The Church Environment Commission has heaped scorn on the Planning Authority for organising a conference on ‘liveable places’ – just weeks after it approved the db Group's City Centre project in Pembroke over the objections of thousands.

The conference in the first week of October, titled Planning for Liveable Places, will discuss “the need to create the right social, economic and environmental conditions for liveable places".

The Commission – whose previous chairman Victor Axiaq is now the chair of the Environment Resources Authority which voted in favour of the mega-project – had made its objections clear last May.

On Friday, it raised new points about the decision, asking: “What underlying reason could there be that would justify the brushing aside of these objections? In whose interest is the PA functioning? Such a decision surely rules out the interest of the surrounding communities.”
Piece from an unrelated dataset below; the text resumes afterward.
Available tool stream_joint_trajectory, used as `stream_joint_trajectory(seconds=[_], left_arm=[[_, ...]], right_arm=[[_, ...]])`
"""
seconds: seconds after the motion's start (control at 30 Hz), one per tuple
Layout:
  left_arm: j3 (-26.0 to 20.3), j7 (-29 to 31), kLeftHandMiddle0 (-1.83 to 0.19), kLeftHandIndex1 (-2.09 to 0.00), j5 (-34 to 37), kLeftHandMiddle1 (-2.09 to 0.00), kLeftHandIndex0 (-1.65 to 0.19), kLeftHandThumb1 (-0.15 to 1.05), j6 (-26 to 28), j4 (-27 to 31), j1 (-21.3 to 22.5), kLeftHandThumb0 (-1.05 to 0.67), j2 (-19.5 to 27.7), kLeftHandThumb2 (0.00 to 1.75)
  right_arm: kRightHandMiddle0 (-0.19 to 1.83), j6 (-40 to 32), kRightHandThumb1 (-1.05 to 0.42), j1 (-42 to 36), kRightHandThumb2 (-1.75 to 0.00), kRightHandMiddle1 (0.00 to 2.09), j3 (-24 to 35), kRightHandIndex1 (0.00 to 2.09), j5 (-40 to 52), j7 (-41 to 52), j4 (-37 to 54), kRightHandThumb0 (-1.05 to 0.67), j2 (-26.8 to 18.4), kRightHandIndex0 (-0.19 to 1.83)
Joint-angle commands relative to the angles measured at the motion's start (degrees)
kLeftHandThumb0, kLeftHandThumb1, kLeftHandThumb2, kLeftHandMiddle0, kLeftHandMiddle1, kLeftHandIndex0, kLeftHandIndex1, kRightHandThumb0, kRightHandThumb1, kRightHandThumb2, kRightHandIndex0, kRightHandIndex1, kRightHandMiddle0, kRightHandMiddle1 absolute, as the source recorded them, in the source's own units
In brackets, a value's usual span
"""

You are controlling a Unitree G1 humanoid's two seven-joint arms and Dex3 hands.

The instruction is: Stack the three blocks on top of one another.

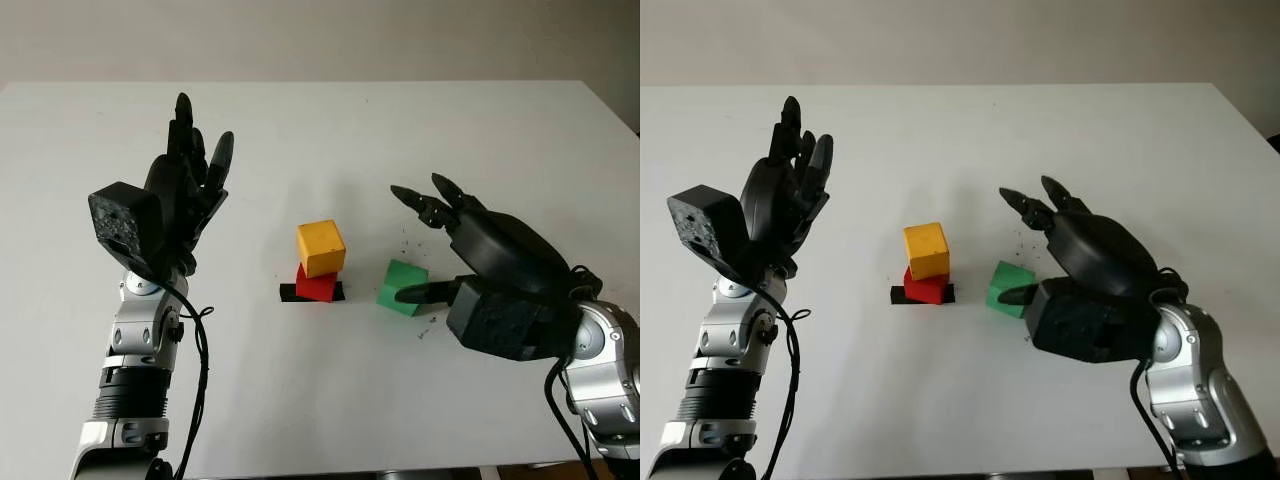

TIMES TALK: 'We've become pro-business instead of pro-people'

It also asked why the PA had not taken the decision within the framework of a masterplan, particularly one drawn up with communities’ wellbeing in mind.

“Has the PA succumbed to the pro-business at all cost bug as well? If that is the case, and the PA is proving to be another toothless watchdog (as the former MEPA), which authority would have the guts to challenge the current business model and promote a pro-community strategy for development?

“What Malta needs is not another political ping-pong match, but a concerted effort to promote a pro-community policy.”